The death of a grandparent is often someone's first experience of grief, and there can be a lot of emotional strain to deal with in the aftermath. This becomes even more complicated for grandchildren who find that they have been left out of the deceased person's will - especially if they were financially dependent on their grandparent. Whether this was done on purpose or by accident, it can create both financial and emotional turmoil for the person or people involved.

In some cases, it is possible to challenge a will when you have been left out. This can be done by a grandchild, the grandchild's parent, other family members or anyone who has an interest in the will, but it must be based on solid legal grounds. If this type of challenge is successful, the will is overturned and, if an earlier will can be found, this must be used instead.

Alternatively, those who were dependent on the deceased, and for whom the will has failed to make reasonable financial provision, can often make a claim under the Inheritance Act. Claims of this nature result in the court allocating a certain percentage of the funds in the estate to the disinherited grandchild or grandchildren, but the other provisions of the will remain in place and are not overturned.

It is vital to seek professional legal advice before pursuing any course of action, as grandchildren challenging a valid will could face significant court fees and legal costs without any hope of success. Here, the experienced contentious probate solicitors at JMW explain the grounds for contested wills, the options for grandchildren seeking reasonable financial provision, and the evidence you might need to provide.

What Are Inheritance Act Claims?

In most cases, grandchildren contest wills because they have not been left with reasonable financial provision under the terms of their grandparent's will. An Inheritance Act claim is often an option in cases where there is no doubt about the legitimacy of the will, or the circumstances under which it was written, but where you have not received a gift.

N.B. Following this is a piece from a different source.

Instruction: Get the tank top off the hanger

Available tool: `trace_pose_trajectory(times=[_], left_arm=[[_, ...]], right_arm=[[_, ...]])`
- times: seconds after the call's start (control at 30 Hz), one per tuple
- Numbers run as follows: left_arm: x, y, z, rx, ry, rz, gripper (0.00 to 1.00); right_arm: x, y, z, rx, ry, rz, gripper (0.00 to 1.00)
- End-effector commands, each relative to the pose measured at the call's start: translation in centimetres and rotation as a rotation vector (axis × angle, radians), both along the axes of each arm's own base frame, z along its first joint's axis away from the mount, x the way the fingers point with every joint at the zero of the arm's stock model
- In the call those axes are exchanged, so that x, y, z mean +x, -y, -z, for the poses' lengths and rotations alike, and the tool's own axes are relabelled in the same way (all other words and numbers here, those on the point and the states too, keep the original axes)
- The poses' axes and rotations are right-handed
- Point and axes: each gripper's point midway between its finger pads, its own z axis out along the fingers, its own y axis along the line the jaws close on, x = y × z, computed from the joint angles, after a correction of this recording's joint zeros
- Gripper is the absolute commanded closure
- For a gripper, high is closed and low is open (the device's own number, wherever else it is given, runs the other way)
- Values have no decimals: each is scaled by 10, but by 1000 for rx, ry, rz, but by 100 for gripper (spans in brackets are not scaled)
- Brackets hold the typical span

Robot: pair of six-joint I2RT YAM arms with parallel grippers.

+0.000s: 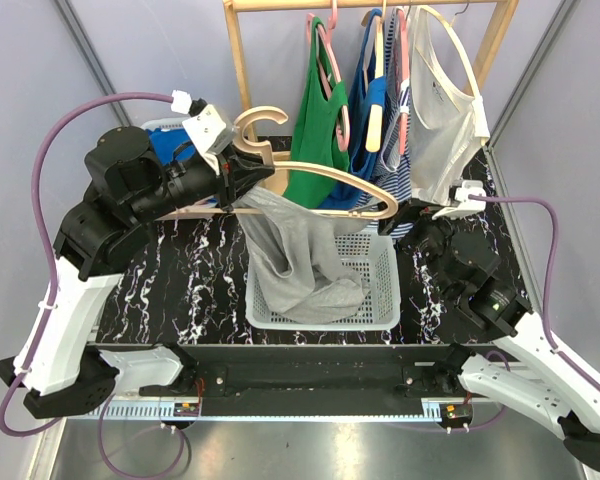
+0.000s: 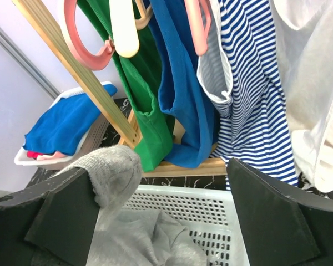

The basis for this is the Inheritance (Provision for Family and Dependants) Act 1975, which allows certain parties in England and Wales to claim money from an estate. It is usually necessary to demonstrate that you were being maintained, either wholly or partly, by the deceased at the time of their death in order to claim. This means showing that the deceased was making a substantial contribution to your needs, which could be financial, housing, or other forms of support. However, this requirement does not always apply to family members, including grandchildren.

For a grandchild to make a successful claim, they must establish that the deceased's will does not make reasonable financial provision for them. Alternatively, if the person died without a will, their estate will be distributed according to the intestacy rules, which outline a default distribution of assets based on a hierarchical list of the deceased's relatives. In many cases, a grandparent's own children will inherit most or all of the assets, which could leave their grandchildren without reasonable financial provision.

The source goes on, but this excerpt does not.